### Data ###

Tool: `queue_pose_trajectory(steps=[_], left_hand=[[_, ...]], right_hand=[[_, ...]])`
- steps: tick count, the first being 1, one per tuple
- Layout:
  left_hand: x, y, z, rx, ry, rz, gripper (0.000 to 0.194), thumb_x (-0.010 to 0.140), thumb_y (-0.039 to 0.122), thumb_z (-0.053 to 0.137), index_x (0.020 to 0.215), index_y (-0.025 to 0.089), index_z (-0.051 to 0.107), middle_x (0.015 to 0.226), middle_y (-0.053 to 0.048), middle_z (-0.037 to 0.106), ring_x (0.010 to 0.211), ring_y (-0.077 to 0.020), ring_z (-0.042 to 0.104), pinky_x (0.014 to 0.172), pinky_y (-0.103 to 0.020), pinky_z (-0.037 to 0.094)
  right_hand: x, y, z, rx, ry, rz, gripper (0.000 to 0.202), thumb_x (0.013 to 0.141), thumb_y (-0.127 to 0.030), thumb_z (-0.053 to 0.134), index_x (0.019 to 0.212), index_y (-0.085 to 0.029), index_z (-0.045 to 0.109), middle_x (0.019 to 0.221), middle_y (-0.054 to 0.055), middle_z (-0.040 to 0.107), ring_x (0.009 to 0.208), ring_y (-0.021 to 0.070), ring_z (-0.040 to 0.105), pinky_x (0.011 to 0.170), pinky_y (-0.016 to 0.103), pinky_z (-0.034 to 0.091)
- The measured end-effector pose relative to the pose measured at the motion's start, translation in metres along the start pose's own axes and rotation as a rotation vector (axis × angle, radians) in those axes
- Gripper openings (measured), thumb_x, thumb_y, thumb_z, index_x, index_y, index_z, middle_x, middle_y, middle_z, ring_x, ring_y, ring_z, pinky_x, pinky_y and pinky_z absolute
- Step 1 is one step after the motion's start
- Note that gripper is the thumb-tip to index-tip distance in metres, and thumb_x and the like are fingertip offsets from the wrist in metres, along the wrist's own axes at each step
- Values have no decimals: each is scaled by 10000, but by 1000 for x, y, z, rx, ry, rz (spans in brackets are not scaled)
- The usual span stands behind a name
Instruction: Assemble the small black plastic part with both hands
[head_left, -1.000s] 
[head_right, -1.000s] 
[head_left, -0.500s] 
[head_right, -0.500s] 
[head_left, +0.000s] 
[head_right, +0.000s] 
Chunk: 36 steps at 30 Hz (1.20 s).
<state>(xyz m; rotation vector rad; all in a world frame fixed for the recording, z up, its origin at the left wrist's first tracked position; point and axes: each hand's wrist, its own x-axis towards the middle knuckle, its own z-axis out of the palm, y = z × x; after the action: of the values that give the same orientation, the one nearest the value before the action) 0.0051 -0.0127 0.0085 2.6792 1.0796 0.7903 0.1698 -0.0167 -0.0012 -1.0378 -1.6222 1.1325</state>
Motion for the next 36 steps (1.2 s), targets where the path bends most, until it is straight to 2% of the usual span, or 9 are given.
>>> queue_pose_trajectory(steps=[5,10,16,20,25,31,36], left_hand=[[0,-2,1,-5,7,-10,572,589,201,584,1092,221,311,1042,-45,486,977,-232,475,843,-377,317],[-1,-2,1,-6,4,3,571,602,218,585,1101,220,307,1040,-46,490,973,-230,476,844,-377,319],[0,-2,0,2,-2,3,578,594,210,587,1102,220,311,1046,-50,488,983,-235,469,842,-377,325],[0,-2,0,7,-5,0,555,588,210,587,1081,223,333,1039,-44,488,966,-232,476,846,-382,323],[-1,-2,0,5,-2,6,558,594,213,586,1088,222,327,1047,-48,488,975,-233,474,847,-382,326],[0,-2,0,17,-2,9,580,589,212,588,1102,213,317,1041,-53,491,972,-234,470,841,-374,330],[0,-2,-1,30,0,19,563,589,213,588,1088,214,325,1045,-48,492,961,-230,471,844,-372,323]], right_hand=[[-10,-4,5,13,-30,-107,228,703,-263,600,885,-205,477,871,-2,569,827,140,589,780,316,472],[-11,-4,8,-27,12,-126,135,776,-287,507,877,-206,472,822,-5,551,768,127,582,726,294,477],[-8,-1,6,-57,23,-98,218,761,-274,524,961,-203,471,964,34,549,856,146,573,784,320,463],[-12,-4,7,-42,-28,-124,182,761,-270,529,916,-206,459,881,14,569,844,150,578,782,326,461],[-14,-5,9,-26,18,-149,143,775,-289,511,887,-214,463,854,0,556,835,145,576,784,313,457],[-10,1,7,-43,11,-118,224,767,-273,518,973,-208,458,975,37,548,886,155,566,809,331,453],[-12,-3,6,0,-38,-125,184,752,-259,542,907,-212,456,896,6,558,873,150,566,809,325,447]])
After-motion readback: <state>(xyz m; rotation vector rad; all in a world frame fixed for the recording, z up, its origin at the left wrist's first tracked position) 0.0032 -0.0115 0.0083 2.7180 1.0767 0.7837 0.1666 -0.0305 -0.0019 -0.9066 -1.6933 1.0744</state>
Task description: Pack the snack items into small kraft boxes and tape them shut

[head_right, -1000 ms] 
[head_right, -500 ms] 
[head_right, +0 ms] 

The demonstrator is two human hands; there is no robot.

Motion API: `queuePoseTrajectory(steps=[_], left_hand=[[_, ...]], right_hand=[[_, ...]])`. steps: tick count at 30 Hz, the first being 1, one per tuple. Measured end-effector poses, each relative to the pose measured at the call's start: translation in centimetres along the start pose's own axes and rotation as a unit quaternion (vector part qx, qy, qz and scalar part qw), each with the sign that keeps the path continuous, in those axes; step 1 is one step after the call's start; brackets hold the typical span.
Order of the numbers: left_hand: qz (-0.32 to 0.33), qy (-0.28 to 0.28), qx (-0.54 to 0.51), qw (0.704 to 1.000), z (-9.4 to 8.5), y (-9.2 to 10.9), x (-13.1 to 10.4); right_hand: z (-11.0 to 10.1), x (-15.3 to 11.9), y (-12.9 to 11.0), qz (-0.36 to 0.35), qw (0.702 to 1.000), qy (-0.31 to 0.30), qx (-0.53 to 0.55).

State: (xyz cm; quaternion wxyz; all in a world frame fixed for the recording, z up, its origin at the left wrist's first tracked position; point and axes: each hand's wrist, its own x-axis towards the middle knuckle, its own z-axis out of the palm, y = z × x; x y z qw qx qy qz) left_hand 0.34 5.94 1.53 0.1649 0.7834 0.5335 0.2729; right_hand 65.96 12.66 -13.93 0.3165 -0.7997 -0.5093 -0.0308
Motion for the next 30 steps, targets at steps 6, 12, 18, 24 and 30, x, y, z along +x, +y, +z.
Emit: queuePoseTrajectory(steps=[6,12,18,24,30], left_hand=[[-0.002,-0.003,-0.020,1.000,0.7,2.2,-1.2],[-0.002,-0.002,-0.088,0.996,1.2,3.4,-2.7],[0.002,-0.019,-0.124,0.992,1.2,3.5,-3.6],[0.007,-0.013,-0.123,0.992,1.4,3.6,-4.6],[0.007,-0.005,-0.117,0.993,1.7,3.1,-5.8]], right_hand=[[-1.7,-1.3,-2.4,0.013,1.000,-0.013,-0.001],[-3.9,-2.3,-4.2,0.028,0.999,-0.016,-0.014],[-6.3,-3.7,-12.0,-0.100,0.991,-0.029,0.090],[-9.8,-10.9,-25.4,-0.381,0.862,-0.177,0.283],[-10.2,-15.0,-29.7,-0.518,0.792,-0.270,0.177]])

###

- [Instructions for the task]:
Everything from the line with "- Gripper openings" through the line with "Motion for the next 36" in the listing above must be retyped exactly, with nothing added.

- [Exercise result]:
- Gripper openings (measured), thumb_x, thumb_y, thumb_z, index_x, index_y, index_z, middle_x, middle_y, middle_z, ring_x, ring_y, ring_z, pinky_x, pinky_y and pinky_z absolute
- Step 1 is one step after the motion's start
- Note that gripper is the thumb-tip to index-tip distance in metres, and thumb_x and the like are fingertip offsets from the wrist in metres, along the wrist's own axes at each step
- Values have no decimals: each is scaled by 10000, but by 1000 for x, y, z, rx, ry, rz (spans in brackets are not scaled)
- The usual span stands behind a name
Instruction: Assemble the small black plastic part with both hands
[head_left, -1.000s] 
[head_right, -1.000s] 
[head_left, -0.500s] 
[head_right, -0.500s] 
[head_left, +0.000s] 
[head_right, +0.000s] 
Chunk: 36 steps at 30 Hz (1.20 s).
<state>(xyz m; rotation vector rad; all in a world frame fixed for the recording, z up, its origin at the left wrist's first tracked position; point and axes: each hand's wrist, its own x-axis towards the middle knuckle, its own z-axis out of the palm, y = z × x; after the action: of the values that give the same orientation, the one nearest the value before the action) 0.0051 -0.0127 0.0085 2.6792 1.0796 0.7903 0.1698 -0.0167 -0.0012 -1.0378 -1.6222 1.1325</state>
Motion for the next 36 steps (1.2 s), targets where the path bends most, until it is straight to 2% of the usual span, or 9 are given.

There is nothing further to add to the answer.